* **EXERCISE PROMPT**: Find the line with "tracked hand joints" in the entries below. Repeat it, every following line, and the line with "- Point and", exactly and with nothing added.

* **EXCERPTED RECORDS**:
Segment Open
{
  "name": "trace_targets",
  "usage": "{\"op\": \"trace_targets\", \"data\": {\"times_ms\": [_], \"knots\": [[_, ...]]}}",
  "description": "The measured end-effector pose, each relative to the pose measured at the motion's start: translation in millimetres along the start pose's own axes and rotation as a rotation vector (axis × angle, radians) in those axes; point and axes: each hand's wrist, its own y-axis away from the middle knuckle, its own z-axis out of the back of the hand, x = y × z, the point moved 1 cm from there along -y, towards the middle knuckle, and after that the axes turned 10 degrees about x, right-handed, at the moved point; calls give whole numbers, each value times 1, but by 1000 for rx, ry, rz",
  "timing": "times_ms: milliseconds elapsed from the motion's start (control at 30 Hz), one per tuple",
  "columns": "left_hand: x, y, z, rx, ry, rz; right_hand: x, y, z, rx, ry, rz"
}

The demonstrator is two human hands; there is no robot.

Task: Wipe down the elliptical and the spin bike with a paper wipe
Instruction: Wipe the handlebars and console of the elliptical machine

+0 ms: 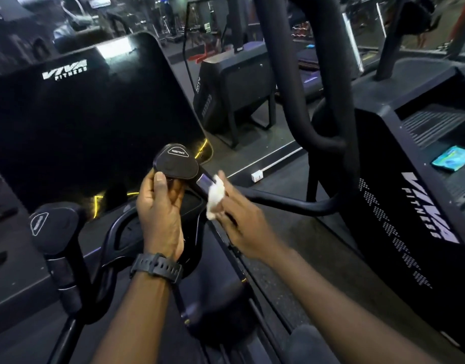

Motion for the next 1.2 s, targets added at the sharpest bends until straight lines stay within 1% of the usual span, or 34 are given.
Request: {"op": "trace_targets", "data": {"times_ms": [100,200,300,367,433,467,533,600,733,800,867,933,1000,1067,1133,1200], "knots": [[3,2,-2,-19,57,-2,-15,31,-5,20,-51,-68],[4,5,-8,-41,137,6,4,-1,-2,-39,-82,-33],[4,7,-11,-31,197,39,32,-41,2,-84,-108,1],[7,10,-12,-42,224,70,34,-43,1,-90,-96,-5],[13,17,-14,-37,232,130,24,-26,-5,-144,-73,-3],[18,22,-14,-27,229,169,17,-15,-7,-187,-61,-31],[25,31,-14,-4,218,236,11,2,-4,-260,-53,-153],[27,36,-11,18,216,275,16,-4,2,-290,-81,-224],[23,37,-5,55,194,301,41,-42,11,-197,-158,-161],[22,38,-4,69,181,308,43,-37,9,-171,-233,-121],[22,38,-2,85,175,309,31,-15,3,-150,-207,-69],[24,37,-2,102,171,303,13,6,-4,-173,-148,-67],[27,36,-2,100,181,302,6,9,-6,-228,-165,-146],[28,36,-2,95,188,306,15,-9,-5,-273,-137,-195],[29,35,-1,101,192,315,30,-35,-3,-312,-89,-175],[30,34,1,108,186,321,39,-50,-2,-327,-93,-155]]}}
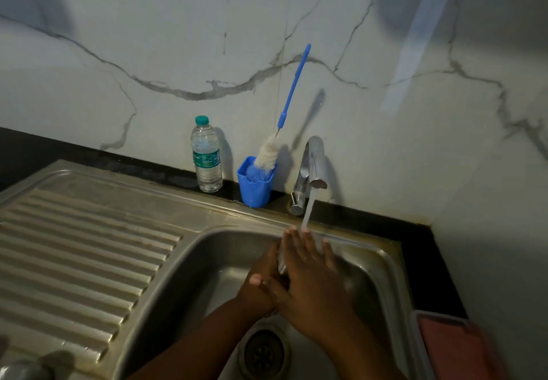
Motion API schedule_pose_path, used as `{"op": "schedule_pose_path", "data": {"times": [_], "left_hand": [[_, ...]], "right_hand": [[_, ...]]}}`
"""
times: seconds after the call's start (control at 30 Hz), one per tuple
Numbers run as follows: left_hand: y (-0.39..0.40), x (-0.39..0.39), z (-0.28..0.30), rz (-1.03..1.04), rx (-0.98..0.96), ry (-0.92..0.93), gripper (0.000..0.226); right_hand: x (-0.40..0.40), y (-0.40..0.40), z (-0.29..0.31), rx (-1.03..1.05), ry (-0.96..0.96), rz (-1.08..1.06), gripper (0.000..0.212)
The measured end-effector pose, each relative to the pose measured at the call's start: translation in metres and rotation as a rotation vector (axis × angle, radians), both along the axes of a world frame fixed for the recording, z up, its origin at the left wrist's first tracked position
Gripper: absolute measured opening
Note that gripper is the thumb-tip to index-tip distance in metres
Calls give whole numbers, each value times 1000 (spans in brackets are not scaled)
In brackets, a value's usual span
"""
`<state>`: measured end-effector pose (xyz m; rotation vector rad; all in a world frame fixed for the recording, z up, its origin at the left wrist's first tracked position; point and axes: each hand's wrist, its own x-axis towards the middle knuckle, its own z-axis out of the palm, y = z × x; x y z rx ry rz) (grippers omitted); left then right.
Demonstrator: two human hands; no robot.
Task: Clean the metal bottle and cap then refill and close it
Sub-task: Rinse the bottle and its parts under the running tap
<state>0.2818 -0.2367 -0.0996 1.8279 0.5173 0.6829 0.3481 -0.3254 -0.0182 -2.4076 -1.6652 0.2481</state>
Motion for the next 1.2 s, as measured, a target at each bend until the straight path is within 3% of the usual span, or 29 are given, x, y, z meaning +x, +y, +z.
{"op": "schedule_pose_path", "data": {"times": [0.07,0.17,0.3,0.4,0.53,0.6,0.67,0.8,0.87,0.93,1.07,1.13,1.2], "left_hand": [[-3,1,2,-21,-4,-9,47],[2,6,-4,-41,29,19,44],[7,11,-17,-22,12,34,61],[8,13,-17,-45,41,50,42],[13,12,-13,-1,37,40,89],[12,10,-10,-13,-12,14,97],[9,11,-13,-39,-62,32,94],[6,15,-17,-27,-34,98,65],[10,14,-18,44,-90,74,70],[10,10,-12,46,-116,40,59],[-3,8,-10,1,-55,40,86],[-5,9,-12,-56,40,127,71],[-4,8,-10,-69,-19,102,58]], "right_hand": [[0,1,-2,27,-65,16,93],[11,-7,-11,43,-93,-56,79],[14,-2,-17,108,-55,-137,97],[18,5,-20,216,42,-220,106],[9,1,-9,79,-91,-245,116],[-3,1,-2,84,-106,-207,114],[-6,4,-1,83,-100,-177,114],[17,1,-6,30,-129,-282,122],[19,-8,-7,2,-145,-315,126],[6,-10,-8,-5,-145,-274,125],[-8,6,-4,40,-153,-166,110],[3,7,-3,19,-148,-206,100],[14,-2,-2,16,-153,-284,105]]}}
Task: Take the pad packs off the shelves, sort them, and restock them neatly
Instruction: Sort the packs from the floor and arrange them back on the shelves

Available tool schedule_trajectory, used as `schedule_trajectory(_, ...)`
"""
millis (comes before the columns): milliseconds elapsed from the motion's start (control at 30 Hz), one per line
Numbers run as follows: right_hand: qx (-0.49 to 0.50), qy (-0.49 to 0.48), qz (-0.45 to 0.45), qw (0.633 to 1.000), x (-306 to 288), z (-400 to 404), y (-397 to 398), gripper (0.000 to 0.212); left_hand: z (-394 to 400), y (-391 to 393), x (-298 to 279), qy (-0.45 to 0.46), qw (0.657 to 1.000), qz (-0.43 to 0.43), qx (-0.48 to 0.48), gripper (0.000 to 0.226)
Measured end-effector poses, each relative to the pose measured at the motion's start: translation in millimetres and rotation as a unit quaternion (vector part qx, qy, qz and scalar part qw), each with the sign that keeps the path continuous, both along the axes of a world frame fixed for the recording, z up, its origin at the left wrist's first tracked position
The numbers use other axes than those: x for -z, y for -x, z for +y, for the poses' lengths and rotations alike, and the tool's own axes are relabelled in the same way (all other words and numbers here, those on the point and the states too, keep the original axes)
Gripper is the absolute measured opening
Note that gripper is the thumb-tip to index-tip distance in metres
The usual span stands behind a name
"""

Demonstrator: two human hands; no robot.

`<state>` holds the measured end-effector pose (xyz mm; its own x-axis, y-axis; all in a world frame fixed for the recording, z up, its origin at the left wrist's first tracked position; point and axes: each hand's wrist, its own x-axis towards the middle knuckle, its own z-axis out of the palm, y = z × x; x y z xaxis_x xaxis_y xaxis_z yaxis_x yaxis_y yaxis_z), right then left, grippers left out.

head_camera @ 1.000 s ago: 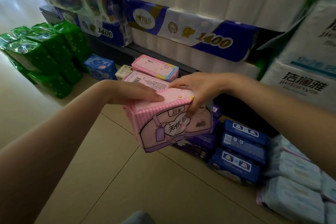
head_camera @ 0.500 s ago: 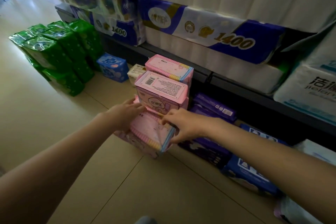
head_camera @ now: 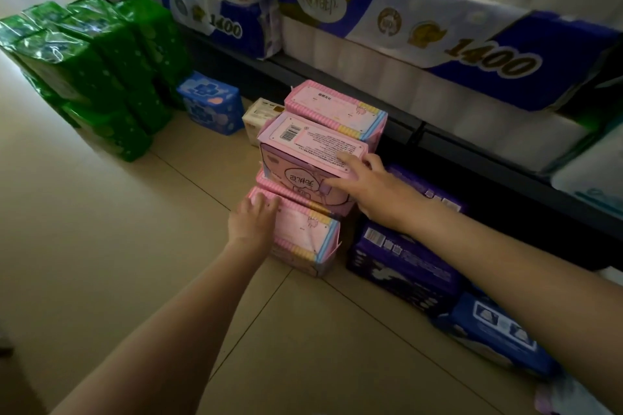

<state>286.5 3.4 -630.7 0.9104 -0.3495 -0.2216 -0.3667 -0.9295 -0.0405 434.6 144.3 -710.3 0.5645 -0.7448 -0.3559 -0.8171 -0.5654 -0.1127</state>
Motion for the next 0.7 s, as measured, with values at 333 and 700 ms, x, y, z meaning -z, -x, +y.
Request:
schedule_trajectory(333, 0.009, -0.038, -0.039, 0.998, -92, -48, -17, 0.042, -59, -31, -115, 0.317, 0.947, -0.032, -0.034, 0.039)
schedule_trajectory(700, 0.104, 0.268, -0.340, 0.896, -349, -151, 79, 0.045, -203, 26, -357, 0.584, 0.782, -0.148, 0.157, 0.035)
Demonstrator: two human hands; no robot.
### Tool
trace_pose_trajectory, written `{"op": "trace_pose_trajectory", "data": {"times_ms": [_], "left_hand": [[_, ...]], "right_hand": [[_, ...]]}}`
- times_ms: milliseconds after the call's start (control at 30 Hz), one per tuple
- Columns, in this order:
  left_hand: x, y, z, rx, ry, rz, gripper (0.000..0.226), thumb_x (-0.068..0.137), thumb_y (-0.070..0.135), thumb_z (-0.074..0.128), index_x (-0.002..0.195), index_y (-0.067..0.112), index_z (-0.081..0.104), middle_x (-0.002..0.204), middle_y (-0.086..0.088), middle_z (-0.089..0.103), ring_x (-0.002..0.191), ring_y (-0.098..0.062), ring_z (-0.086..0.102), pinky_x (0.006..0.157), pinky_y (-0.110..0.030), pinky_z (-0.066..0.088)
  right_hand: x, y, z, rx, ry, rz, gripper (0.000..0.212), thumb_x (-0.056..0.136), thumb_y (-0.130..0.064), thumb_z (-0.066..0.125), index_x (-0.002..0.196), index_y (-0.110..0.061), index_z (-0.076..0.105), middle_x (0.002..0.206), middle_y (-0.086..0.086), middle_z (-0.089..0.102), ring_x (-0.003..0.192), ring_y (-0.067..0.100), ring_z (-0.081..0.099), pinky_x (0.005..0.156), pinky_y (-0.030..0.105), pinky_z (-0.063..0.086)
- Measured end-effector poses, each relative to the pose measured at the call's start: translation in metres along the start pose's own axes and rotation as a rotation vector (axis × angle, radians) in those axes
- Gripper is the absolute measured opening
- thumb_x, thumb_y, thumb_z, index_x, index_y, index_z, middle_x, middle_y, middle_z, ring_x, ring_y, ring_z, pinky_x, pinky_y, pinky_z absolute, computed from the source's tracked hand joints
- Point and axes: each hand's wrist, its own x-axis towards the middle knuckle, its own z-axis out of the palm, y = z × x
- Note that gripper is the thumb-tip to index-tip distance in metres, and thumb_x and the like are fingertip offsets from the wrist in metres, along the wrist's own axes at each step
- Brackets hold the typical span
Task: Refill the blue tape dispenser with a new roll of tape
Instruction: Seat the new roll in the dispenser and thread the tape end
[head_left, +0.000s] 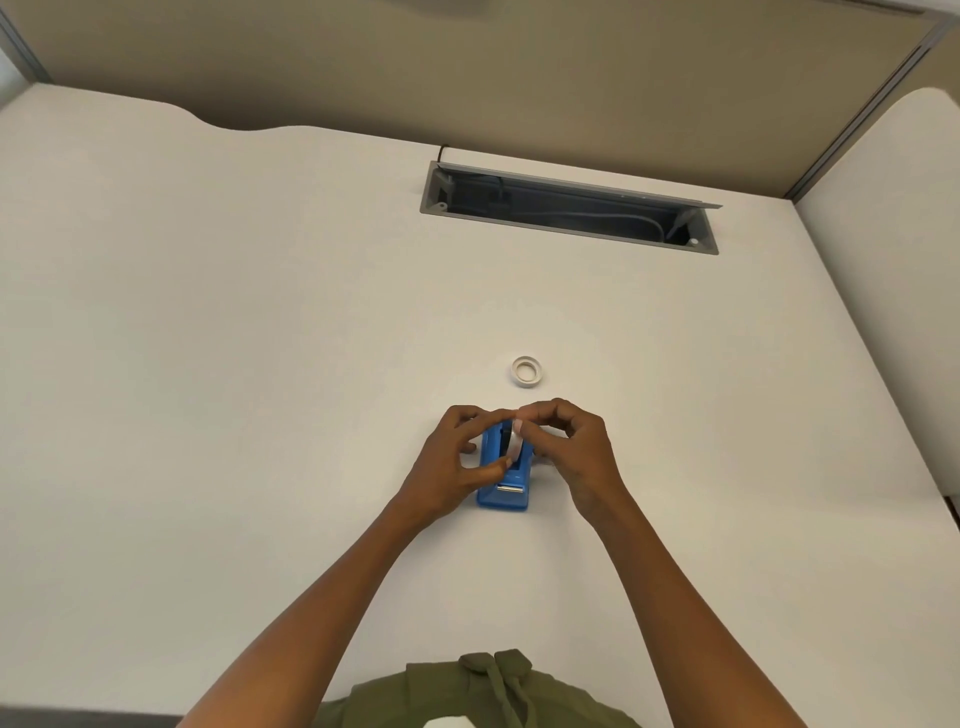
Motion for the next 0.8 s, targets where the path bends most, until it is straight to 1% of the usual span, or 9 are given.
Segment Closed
* **RESULT OF THE TASK**:
- thumb_x, thumb_y, thumb_z, index_x, index_y, index_z, middle_x, middle_y, middle_z, ring_x, ring_y, ring_z, pinky_x, pinky_y, pinky_z absolute, computed from the source's tracked hand joints
- Point and axes: each hand's wrist, its own x-axis towards the middle knuckle, its own z-axis out of the palm, y = z × x

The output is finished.